Give the data below again exactly, and drop each picture from it.

DATASET EXTRACT
┌──
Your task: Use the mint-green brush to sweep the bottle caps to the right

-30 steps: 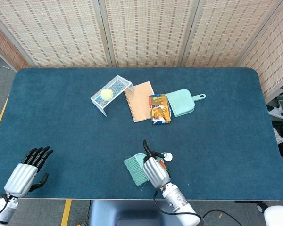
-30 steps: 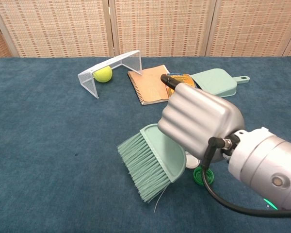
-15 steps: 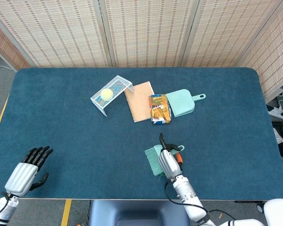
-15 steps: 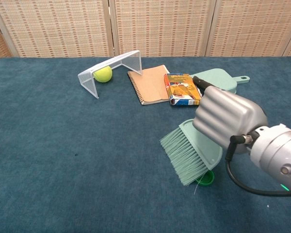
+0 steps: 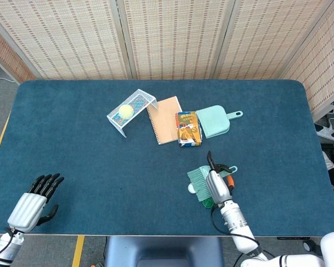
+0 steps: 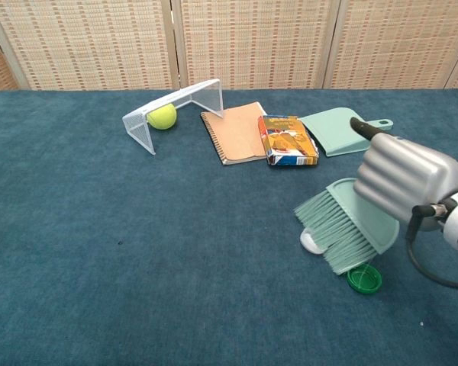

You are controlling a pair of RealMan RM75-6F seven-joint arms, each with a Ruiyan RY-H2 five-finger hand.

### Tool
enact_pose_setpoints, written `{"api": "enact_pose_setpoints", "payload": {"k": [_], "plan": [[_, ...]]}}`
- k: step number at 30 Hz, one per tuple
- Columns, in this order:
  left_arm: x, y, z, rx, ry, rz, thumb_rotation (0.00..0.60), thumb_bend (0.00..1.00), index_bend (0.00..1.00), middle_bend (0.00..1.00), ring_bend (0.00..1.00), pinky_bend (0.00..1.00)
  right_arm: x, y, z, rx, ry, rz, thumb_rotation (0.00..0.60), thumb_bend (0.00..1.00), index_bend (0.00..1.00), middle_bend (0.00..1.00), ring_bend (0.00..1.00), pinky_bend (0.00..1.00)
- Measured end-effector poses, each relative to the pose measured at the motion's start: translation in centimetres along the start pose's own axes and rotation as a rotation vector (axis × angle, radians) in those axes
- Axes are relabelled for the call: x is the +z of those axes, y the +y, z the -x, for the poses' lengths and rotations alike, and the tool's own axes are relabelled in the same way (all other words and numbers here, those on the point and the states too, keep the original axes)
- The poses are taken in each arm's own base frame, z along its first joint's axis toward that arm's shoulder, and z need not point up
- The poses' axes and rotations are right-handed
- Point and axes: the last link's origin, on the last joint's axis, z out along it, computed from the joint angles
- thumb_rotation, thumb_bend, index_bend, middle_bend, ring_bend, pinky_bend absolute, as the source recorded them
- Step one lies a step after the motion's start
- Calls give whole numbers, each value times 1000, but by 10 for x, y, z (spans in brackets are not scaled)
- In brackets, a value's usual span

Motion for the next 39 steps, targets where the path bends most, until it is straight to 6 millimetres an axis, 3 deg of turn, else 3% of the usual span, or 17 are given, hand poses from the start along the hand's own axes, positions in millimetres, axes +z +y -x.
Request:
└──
EXPECTED OUTPUT
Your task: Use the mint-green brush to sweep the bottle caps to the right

-30 steps: 
-30 steps: 
-15 steps: 
-15 steps: 
+0 steps: 
+0 steps: 

You are controlling a pair of RealMan RM75-6F seven-joint arms, each with a Ruiyan RY-H2 five-finger hand.

### Tool
enact_pose_setpoints, written `{"api": "enact_pose_setpoints", "payload": {"k": [_], "plan": [[_, ...]]}}`
- k: step number at 30 Hz, one per tuple
- Columns, in this order:
  left_arm: x, y, z, rx, ry, rz, thumb_rotation (0.00..0.60), thumb_bend (0.00..1.00), index_bend (0.00..1.00), middle_bend (0.00..1.00), ring_bend (0.00..1.00), pinky_bend (0.00..1.00)
  right_arm: x, y, z, rx, ry, rz, thumb_rotation (0.00..0.60), thumb_bend (0.00..1.00), index_bend (0.00..1.00), middle_bend (0.00..1.00), ring_bend (0.00..1.00), pinky_bend (0.00..1.00)
- Measured end-effector poses, each relative to the pose measured at the motion's start: translation in centimetres along the start pose's own axes and rotation as a rotation vector (axis × angle, radians) in those axes
- Axes are relabelled for the call: x is the +z of those axes, y the +y, z the -x, for the poses' lengths and rotations alike, and the tool's own axes are relabelled in the same way (all other words and numbers here, those on the point and the states too, keep the original axes)
- The poses are taken in each arm's own base frame, z along its first joint's axis toward that arm's shoulder, and z need not point up
- The poses' axes and rotations are right-handed
- Point and axes: the last link's origin, on the last joint's axis, z out along it, computed from the joint angles
- thumb_rotation, thumb_bend, index_bend, middle_bend, ring_bend, pinky_bend absolute, as the source recorded them
- Step one lies a step after the motion's start
- Calls give whole numbers, each value times 1000, but by 10 for x, y, z (spans in brackets are not scaled)
- In brackets, a value's usual span

Motion for the next 39 steps, targets where the path bends most, until it is straight to 6 millimetres an axis, 3 deg of turn, else 3% of the usual span, or 17 are given, hand poses from the start along the hand's own axes, positions in millimetres, axes +z +y -x.
Request:

No other output was requested.